======== Material provided

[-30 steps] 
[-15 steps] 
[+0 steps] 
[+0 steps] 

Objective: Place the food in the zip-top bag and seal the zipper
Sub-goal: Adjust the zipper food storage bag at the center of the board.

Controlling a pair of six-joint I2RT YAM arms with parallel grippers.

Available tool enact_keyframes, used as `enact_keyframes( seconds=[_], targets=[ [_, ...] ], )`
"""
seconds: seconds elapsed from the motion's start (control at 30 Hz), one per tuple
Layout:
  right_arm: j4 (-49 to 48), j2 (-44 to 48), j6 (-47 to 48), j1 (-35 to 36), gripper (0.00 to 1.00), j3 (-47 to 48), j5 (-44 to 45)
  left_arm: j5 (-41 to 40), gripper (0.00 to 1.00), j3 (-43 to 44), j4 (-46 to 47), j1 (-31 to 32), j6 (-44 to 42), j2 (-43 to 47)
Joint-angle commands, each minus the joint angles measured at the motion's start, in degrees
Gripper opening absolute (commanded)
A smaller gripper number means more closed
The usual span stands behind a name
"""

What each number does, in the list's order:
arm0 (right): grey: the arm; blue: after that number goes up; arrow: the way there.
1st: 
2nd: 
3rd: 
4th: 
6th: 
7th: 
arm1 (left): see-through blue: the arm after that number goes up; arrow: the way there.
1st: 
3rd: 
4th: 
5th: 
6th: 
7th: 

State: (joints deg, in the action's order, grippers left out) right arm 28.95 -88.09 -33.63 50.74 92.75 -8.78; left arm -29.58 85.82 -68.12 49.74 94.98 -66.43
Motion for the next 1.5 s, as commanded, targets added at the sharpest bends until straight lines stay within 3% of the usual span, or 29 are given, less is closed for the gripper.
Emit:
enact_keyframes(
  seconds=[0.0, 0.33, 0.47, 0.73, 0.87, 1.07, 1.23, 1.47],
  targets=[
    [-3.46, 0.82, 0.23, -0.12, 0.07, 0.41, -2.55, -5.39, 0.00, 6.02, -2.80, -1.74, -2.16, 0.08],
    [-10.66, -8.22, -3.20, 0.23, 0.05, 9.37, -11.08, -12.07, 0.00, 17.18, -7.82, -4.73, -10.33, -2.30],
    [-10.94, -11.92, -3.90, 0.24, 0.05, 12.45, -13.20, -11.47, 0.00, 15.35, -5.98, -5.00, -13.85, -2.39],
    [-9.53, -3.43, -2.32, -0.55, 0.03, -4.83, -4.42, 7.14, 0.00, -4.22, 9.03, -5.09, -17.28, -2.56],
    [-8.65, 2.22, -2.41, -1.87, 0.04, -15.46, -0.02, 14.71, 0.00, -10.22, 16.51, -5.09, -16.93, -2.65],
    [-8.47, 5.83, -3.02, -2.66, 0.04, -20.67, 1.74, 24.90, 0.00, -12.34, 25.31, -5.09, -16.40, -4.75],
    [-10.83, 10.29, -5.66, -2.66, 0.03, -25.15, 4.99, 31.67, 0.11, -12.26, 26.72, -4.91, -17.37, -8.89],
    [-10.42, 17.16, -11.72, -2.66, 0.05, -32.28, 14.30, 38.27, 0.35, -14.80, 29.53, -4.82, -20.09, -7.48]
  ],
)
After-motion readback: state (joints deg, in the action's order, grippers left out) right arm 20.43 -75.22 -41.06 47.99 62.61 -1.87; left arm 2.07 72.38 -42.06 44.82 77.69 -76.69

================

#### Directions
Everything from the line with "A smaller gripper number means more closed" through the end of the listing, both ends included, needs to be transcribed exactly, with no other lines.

#### Exercise response
A smaller gripper number means more closed
The usual span stands behind a name
"""

What each number does, in the list's order:
arm0 (right): grey: the arm; blue: after that number goes up; arrow: the way there.
1st: 
2nd: 
3rd: 
4th: 
6th: 
7th: 
arm1 (left): see-through blue: the arm after that number goes up; arrow: the way there.
1st: 
3rd: 
4th: 
5th: 
6th: 
7th: 

State: (joints deg, in the action's order, grippers left out) right arm 28.95 -88.09 -33.63 50.74 92.75 -8.78; left arm -29.58 85.82 -68.12 49.74 94.98 -66.43
Motion for the next 1.5 s, as commanded, targets added at the sharpest bends until straight lines stay within 3% of the usual span, or 29 are given, less is closed for the gripper.
Emit:
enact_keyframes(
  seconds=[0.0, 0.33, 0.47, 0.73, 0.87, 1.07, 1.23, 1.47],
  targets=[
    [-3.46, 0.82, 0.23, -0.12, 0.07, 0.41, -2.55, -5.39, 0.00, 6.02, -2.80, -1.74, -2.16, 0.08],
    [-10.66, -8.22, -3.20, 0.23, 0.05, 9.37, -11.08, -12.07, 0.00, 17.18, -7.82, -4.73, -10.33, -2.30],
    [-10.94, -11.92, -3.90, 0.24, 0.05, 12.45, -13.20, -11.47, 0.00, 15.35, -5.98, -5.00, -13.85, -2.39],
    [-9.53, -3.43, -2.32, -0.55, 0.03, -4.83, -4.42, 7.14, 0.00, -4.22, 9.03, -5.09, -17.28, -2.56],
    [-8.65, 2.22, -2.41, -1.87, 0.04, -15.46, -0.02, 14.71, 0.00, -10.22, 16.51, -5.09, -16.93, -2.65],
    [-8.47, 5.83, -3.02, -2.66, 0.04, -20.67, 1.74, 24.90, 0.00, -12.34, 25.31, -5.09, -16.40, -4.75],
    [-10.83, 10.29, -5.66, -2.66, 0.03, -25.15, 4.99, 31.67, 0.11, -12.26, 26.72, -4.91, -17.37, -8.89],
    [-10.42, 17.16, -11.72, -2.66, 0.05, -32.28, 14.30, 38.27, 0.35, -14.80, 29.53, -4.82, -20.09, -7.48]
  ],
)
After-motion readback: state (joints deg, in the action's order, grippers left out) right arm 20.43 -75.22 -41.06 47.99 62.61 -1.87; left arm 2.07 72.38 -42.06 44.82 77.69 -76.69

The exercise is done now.